I stopped dead in the middle of the sidewalk. With my hands trembling, I brought the screen closer to my eyes. I tried to focus, and then I saw her. It was Amanda, my daughter-in-law, in my living room, walking as if it were her house. Dressed in leggings and a loose top, with her hair pulled back in a ponytail.
Looking around. Touching my things.
I could not breathe. I felt like I was running out of air, that the world was moving beneath my feet. Because it is one thing to suspect, it is another thing to see. And I was seeing my daughter-in-law in my house. Without my permission, without telling me—entering like it was nothing, as if she had every right.

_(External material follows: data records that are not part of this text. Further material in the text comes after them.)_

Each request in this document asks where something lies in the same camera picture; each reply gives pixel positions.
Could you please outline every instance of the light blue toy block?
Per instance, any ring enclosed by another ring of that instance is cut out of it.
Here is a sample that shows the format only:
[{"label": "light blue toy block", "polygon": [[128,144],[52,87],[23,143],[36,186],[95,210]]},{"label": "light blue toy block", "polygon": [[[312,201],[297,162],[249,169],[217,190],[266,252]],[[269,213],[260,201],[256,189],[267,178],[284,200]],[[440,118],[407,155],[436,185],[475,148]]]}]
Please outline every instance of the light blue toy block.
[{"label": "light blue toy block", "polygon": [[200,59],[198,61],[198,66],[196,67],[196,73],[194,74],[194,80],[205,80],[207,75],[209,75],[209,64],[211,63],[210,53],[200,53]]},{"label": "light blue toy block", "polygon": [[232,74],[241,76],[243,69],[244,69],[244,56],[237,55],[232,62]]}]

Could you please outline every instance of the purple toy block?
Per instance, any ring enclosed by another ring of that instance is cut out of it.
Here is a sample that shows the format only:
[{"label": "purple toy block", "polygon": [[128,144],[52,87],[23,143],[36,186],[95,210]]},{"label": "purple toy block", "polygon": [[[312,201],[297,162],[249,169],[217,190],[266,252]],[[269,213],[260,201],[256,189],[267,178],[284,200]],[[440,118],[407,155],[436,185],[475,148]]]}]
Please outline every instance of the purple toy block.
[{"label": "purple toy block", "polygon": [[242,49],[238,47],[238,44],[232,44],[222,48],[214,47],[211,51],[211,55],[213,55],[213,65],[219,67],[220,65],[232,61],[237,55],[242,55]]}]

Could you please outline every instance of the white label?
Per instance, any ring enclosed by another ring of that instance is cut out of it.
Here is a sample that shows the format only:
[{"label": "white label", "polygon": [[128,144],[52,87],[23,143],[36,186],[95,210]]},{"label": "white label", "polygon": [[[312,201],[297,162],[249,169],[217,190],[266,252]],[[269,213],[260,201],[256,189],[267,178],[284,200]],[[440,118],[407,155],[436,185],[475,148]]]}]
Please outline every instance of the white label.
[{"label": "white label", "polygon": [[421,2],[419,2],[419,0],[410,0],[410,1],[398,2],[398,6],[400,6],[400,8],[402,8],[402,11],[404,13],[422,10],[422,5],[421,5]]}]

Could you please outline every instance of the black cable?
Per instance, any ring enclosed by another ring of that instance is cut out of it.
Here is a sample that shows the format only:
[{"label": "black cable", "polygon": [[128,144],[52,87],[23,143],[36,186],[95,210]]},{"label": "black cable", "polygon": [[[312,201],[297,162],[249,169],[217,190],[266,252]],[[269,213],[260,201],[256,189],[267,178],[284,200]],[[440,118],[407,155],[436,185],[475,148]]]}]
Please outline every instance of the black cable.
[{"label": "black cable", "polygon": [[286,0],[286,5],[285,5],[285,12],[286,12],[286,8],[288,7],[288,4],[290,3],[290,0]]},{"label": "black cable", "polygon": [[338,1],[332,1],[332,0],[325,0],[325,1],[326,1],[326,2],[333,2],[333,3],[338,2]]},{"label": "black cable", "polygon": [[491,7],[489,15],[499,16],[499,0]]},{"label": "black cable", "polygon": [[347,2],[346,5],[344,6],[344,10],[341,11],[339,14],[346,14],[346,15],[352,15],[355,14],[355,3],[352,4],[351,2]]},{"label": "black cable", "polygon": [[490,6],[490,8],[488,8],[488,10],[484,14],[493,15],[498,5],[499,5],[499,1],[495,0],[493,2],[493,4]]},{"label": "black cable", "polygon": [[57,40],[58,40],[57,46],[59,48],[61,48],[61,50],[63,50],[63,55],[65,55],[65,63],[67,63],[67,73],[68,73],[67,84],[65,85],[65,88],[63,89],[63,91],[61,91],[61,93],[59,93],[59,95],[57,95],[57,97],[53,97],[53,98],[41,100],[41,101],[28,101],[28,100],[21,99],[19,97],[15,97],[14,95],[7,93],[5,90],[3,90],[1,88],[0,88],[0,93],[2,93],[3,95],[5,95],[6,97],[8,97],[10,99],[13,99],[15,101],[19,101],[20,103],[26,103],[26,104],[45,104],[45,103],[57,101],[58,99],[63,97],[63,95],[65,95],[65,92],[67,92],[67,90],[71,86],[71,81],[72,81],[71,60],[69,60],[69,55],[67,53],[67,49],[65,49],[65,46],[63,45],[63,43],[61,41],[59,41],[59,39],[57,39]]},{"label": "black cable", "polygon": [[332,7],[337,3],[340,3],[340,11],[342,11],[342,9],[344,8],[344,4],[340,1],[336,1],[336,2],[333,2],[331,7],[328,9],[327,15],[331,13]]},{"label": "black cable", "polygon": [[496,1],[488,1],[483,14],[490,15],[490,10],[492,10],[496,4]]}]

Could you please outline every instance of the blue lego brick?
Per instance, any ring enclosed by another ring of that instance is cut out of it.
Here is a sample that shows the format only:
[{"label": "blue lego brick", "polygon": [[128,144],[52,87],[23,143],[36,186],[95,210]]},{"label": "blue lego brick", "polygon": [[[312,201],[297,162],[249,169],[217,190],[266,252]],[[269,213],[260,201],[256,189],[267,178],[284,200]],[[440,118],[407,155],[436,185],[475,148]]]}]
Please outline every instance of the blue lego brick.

I leaned against a wall. I kept watching the screen. I saw her walk toward the kitchen, open the refrigerator, take something out, close the door, return to the living room. Sit on my sofa—my sofa, the one I bought five years ago with so much effort—and stay there calm, relaxed, as if she were in her own house.
I wanted to run. I wanted to go back and confront her. But something stopped me. Something told me to wait, to keep watching, that I needed to know more. I needed to understand what she was doing, why she was there, how long she had been doing this.
So I changed cameras. I went to the one in my bedroom, and what I saw made my blood run cold. Amanda entering my room, opening my closet, taking out clothes—my clothes—touching them, smelling them, holding them against her body in front of the mirror as if she were trying on my things, as if they were hers.
I leaned against the wall. I closed my eyes. I breathed one, two, three times, trying to calm myself, not to scream right there on the street. I opened my eyes again. I looked again, and she was still there—now checking my drawers, taking things out, looking at them, putting them back, but not in the same place, not in the correct order.
And then I understood. I understood all the times I had found things moved. All the times something was not how I had left it. It was her. All this time it had been her, entering my house, touching my belongings, violating my space, my privacy, my dignity.
I saw her walk around my room, touch my dresser, open my jewelry box, take out a necklace my late husband gave me, put it on, look at herself in the mirror, and smile. Smile as if she were happy, as if she were enjoying this. And something inside me broke.
Because it was not just that she was in my house. It was the way she did it. With such confidence, with such tranquility, as if this were normal, as if she had every right to be there, to use my things, to invade my life.
I stood watching the screen for almost 20 minutes, watching her move through my house, sit on my bed, lie down, close her eyes, and stay there. Asleep or resting, I could not distinguish well. But she was in my bed, in my sheets, using my pillow.